We are all familiar with the infamous Petya ransomware that has caused havoc with its attacks on popular organizations across in several countries, including Russia, Ukraine, France, India and the United States.

As per statistics, the Petya ransomware attacks have caused economy loss of several million dollars, loss of confidential business information, loss of personally identifiable information of several clients, and disruption of business operations. Once a system is infected, the malware wipes out data stored in it without any intentions of restoring sensitive data.

Thus, even if victims pay the demanded ransom and get the decryption keys, there’s no way of getting their data back.

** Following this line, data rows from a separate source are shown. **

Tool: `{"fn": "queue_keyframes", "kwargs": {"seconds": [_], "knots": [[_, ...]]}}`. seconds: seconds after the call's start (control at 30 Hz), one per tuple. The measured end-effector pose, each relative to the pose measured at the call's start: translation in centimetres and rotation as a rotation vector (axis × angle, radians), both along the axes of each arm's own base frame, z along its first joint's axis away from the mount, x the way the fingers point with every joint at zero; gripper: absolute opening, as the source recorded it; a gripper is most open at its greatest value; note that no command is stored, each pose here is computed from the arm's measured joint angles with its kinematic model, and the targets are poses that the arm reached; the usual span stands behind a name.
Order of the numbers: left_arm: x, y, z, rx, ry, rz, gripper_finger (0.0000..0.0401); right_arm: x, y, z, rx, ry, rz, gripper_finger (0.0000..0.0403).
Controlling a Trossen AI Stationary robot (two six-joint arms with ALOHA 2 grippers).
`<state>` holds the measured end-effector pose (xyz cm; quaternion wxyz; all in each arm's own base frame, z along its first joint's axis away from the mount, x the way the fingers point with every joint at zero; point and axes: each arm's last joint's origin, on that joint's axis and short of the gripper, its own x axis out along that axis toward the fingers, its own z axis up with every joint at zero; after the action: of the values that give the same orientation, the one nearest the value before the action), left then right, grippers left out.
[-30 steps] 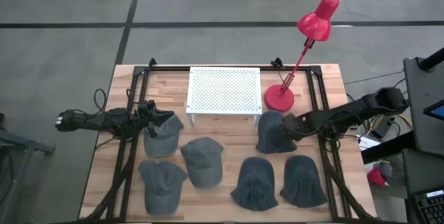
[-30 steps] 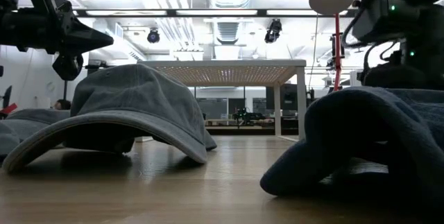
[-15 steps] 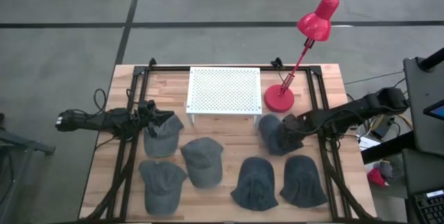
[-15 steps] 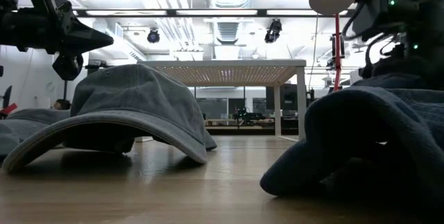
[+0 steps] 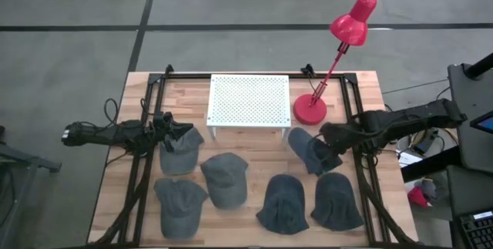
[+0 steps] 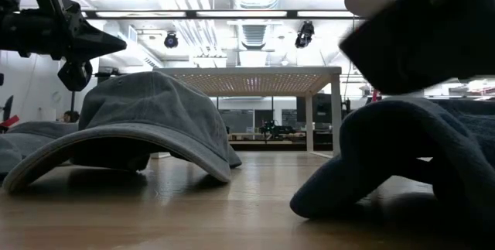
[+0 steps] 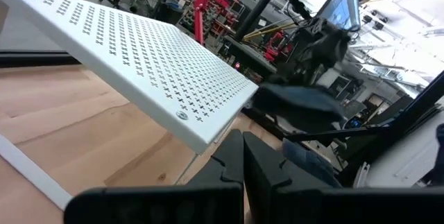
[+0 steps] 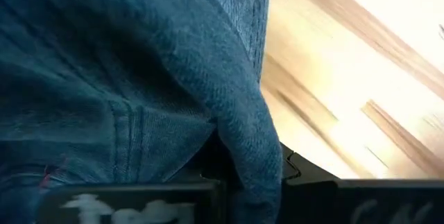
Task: Pick & Place hat
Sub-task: Put the blue cap on the shelf
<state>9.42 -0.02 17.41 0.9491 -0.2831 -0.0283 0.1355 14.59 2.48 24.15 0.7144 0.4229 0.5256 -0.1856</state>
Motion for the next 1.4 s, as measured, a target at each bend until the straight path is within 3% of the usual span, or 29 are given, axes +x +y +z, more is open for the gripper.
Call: {"fn": "queue_keyframes", "kwargs": {"seconds": [0.2,0.4,0.63,0.9,1.1,1.4], "knots": [[0.0,0.0,0.0,-0.024,-0.007,0.001,0.0000,1.3,-0.3,4.9,-0.108,-0.187,-0.134,0.0027],[0.0,0.0,0.0,-0.024,-0.008,0.001,0.0000,5.2,-0.4,8.3,-0.230,-0.238,-0.317,0.0027],[0.0,0.0,0.0,-0.024,-0.008,0.001,0.0000,11.1,-1.0,10.1,-0.312,-0.055,-0.381,0.0027],[0.0,0.0,0.0,-0.024,-0.009,0.001,0.0000,16.4,-4.1,11.0,-0.377,0.106,-0.438,0.0054],[0.0,0.0,0.0,-0.024,-0.009,0.001,0.0000,18.6,-6.4,11.4,-0.381,0.165,-0.481,0.0047],[0.0,0.0,0.0,-0.024,-0.010,0.001,0.0000,19.8,-9.0,9.9,-0.391,0.309,-0.548,0.0048]]}}
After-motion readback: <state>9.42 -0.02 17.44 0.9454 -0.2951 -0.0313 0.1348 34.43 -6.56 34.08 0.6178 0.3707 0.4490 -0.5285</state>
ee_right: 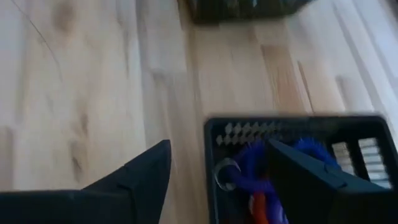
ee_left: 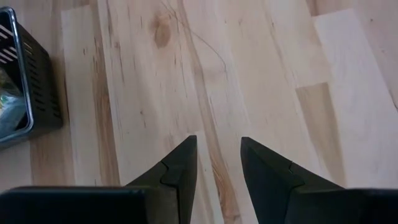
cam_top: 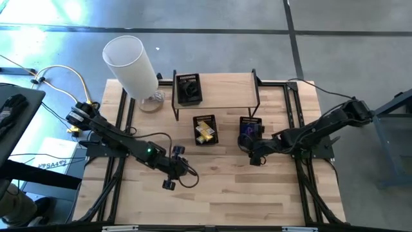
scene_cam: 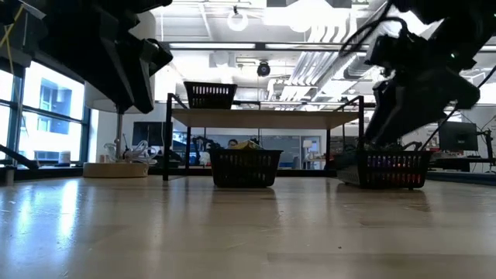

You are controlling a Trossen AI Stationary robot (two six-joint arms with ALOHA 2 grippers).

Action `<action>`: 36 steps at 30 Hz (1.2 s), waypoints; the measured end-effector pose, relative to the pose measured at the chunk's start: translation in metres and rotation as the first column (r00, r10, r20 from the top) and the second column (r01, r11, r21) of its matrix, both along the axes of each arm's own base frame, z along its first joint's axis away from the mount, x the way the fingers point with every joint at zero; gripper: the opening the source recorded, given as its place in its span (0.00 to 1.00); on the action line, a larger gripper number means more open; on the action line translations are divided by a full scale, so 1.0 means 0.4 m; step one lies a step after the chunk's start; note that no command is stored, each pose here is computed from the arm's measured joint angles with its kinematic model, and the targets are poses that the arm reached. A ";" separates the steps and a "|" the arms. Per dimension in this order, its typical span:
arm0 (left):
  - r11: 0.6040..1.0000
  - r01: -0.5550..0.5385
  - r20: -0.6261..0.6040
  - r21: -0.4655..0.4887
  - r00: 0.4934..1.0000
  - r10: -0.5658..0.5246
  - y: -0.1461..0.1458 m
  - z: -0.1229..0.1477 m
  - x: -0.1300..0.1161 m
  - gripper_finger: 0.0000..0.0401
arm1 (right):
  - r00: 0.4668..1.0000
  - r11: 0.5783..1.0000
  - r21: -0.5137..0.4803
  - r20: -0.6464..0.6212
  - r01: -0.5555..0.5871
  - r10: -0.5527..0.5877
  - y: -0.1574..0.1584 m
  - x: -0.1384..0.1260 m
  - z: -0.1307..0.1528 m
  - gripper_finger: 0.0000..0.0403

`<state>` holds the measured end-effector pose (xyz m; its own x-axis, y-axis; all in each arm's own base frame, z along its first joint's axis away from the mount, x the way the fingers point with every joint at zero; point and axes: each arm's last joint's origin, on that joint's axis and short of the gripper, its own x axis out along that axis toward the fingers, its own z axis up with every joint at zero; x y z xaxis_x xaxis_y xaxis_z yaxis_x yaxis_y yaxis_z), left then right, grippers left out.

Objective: Pick & Place Office Desk Supplies
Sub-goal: Put the right black bin on the shelf

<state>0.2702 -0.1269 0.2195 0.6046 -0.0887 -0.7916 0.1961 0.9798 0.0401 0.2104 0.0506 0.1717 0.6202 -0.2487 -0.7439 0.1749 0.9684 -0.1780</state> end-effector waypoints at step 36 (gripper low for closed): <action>1.000 0.018 0.024 0.004 1.000 -0.018 -0.001 0.003 0.005 0.29 | 0.961 1.000 0.017 -0.277 -0.010 0.014 -0.006 0.038 -0.114 0.02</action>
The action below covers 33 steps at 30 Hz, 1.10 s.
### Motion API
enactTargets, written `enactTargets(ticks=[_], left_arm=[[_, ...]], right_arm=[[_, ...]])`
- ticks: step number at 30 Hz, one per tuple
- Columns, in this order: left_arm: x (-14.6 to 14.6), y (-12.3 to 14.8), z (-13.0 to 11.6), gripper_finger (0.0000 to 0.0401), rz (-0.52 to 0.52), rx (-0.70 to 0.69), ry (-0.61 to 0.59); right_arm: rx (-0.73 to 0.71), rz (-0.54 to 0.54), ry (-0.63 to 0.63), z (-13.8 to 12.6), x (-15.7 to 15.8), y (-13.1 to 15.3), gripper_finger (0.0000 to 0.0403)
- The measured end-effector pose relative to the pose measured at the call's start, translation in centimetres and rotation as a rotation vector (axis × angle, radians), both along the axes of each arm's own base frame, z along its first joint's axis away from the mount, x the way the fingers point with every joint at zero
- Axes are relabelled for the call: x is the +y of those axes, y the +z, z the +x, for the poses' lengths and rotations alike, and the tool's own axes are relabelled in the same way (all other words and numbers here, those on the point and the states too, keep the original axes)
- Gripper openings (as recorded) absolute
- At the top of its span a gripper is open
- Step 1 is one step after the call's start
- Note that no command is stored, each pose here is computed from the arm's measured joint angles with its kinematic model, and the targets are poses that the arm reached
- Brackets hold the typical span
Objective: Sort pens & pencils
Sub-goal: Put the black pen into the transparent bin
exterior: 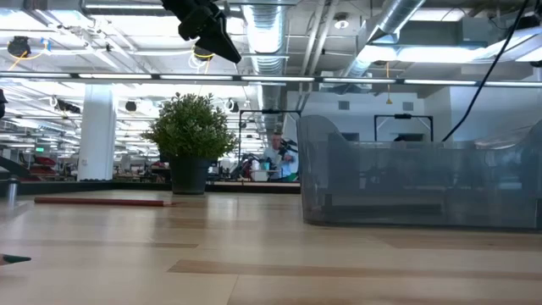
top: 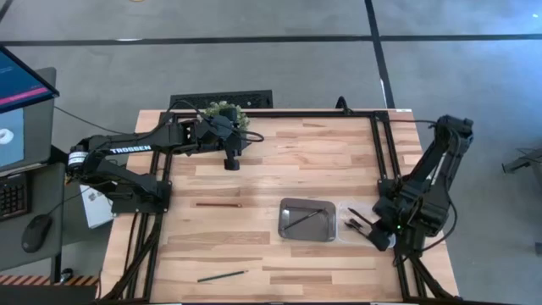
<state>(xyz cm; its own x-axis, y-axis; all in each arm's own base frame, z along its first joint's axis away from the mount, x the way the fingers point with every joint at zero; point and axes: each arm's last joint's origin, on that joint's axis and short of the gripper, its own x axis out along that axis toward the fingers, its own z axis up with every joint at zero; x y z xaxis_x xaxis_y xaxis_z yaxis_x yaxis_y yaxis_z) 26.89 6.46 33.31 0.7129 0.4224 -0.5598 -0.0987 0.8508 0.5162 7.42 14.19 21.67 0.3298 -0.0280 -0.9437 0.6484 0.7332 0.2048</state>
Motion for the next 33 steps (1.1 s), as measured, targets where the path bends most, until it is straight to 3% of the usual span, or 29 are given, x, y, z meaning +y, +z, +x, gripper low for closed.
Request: enactTargets(ticks=[8,16,21,33], left_arm=[[0.0,0.0,0.0,0.0135,-0.008,-0.001,-0.001],[-0.2,-0.1,0.0,0.0135,-0.085,-0.018,-0.018],[-0.2,-0.2,-0.1,0.0135,-0.092,-0.008,-0.021],[-0.3,-0.2,0.0,0.0135,-0.098,-0.010,-0.030]], right_arm=[[0.017,-0.031,-0.002,0.4,0.9,-0.9,0.0065],[0.043,-0.067,-0.009,0.8,1.7,-2.0,0.0065],[0.125,-0.075,-0.020,1.1,2.3,-3.0,0.0065],[0.155,-0.102,-0.070,2.3,2.3,-3.9,0.0066]])
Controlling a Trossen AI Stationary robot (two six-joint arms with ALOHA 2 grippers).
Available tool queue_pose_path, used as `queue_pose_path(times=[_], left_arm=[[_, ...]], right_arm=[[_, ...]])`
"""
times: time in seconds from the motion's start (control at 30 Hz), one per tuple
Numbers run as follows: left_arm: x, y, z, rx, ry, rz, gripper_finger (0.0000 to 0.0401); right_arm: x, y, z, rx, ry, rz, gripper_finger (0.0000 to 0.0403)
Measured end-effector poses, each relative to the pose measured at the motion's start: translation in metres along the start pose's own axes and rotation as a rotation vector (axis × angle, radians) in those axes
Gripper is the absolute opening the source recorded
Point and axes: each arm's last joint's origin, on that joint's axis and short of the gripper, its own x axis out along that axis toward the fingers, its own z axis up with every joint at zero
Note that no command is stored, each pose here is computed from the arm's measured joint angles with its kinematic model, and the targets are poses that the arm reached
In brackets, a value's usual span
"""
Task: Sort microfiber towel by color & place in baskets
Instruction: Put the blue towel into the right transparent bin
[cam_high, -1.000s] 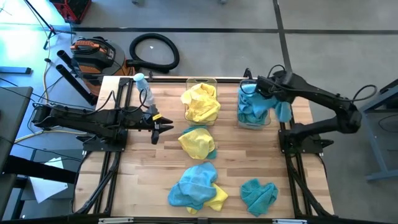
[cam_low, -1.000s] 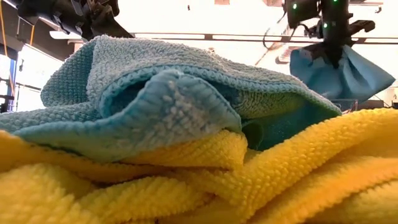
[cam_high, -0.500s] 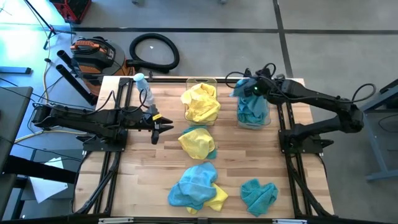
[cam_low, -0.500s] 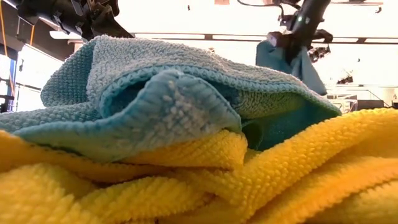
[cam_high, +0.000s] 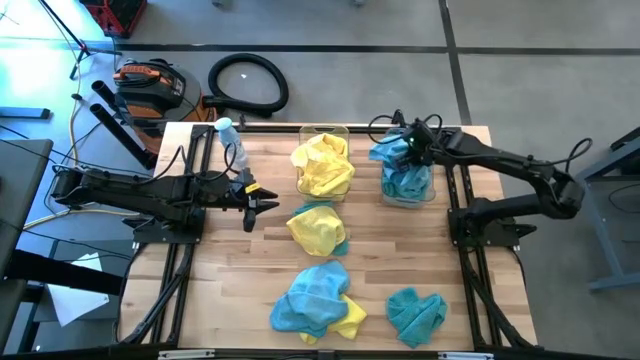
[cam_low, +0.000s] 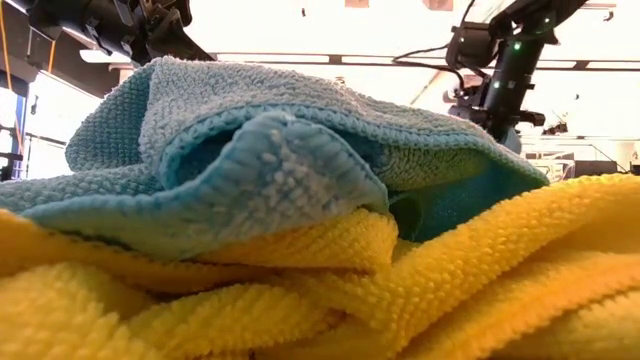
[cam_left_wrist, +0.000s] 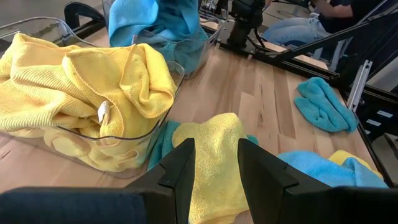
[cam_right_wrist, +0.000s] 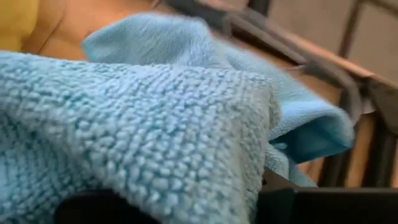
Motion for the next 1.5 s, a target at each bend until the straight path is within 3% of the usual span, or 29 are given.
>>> queue_pose_path(times=[0.23, 0.6, 0.8, 0.97, 1.2, 1.5], left_arm=[[0.000, 0.000, 0.001, -0.001, -0.010, -0.003, 0.0110], [0.000, 0.000, 0.001, 0.025, -0.014, 0.004, 0.0110], [0.000, 0.000, 0.001, 0.025, -0.013, 0.004, 0.0110], [0.000, 0.000, 0.001, 0.025, -0.011, 0.005, 0.0110], [0.000, 0.000, 0.000, 0.025, -0.005, 0.007, 0.0110], [0.000, 0.000, 0.001, 0.025, -0.005, 0.006, 0.0110]], right_arm=[[0.013, -0.005, -0.003, -0.078, 0.175, 0.043, 0.0000], [0.090, 0.017, -0.016, -0.246, 0.488, -0.010, 0.0000], [0.108, 0.022, -0.020, -0.270, 0.526, -0.034, 0.0007], [0.094, 0.020, -0.013, -0.217, 0.444, 0.011, 0.0055], [0.047, 0.008, -0.008, -0.170, 0.351, 0.114, 0.0132], [-0.009, -0.012, -0.011, -0.073, 0.187, 0.167, 0.0160]])
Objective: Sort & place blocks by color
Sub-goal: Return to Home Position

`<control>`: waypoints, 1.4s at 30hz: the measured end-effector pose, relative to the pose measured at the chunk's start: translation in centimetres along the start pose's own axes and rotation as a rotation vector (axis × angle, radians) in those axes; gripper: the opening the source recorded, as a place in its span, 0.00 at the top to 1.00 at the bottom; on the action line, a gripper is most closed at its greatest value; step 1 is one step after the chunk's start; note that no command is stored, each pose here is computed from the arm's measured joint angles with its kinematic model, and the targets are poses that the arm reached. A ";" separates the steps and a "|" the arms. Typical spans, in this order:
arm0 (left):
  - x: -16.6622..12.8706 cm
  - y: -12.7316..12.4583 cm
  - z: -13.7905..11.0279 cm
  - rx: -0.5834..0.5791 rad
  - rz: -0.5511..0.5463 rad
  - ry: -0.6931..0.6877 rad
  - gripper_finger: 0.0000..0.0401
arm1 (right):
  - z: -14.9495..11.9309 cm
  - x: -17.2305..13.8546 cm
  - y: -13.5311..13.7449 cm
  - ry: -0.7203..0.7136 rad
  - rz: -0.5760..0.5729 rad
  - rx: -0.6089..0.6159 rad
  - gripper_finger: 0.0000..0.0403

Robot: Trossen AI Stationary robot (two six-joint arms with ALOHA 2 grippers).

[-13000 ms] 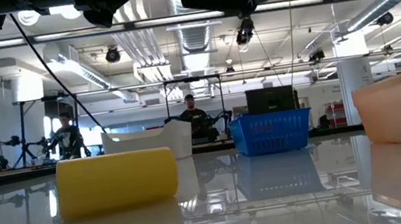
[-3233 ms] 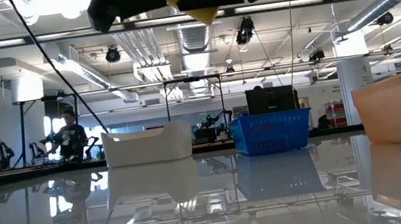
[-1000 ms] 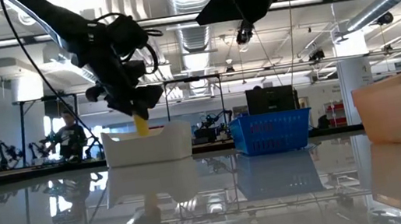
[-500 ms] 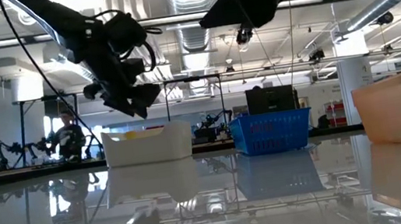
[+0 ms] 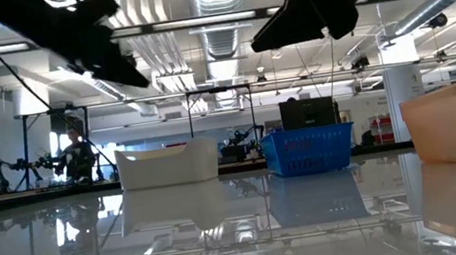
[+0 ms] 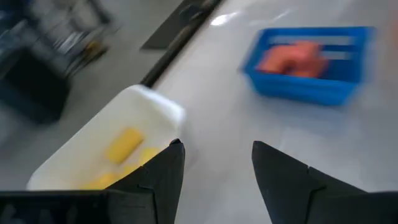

Security researchers were able to contain the infection of the Petya ransomware by suspending the email address set up by the hackers behind the malware to communicate with the victims. Other infected countries include Spain, China, Brazil, Chile, Argentina, Turkey and South Korea.

The Petya malware worked by infecting systems and demanding a ransom of $300 to get encrypted files back. The ransomware was known to scan local networks to detect EternalBlue SMB exploit and infect systems using the WMIC and PSEXEC tools. Several victims are also known to have paid ransom to get their files back.

Talos Intelligence has conducted an analysis on this ransomware and found that the Petya virus is designed by an Ukrainian firm MeDoc. Even though MeDoc has denied these allegations, informing that they have nothing to do with the ransomware, other security researchers including Microsoft agreed with Talos on the involvement of MeDoc in the ransomware attacks.

However, new analysis conducted by security researchers proved that the ransomware is in fact a wiper malware. It was just designed to look like a ransomware in order to trick victims. The real attacks have been disguised to divert the attention of the media from the petya virus outbreak to the ransomware attacks.

Details gathered from the analysis show that unlike traditional ransomware, the Petya ransomware does not encrypt files on a targeted system one by one. After infecting a system, the malware reboots victims computers and encrypts the hard drive's master file table (MFT). Thus, the Petya malware renders the master boot record (MBR) inoperable. This steals system information such as file names, sizes, and location on the physical disk, and restricts users’ access to the full system. When they can’t gain access to the system information, users believe that they have been victim of the Petya ransomware attack.

Not just that, the Petya ransomware also copies the encrypted MBR and replaces it its own malicious code. The malicious code is responsible for displaying a ransom note on the infected system, stopping the computer from rebooting itself. All of this indicates that the malicious virus is indeed a wiper malware.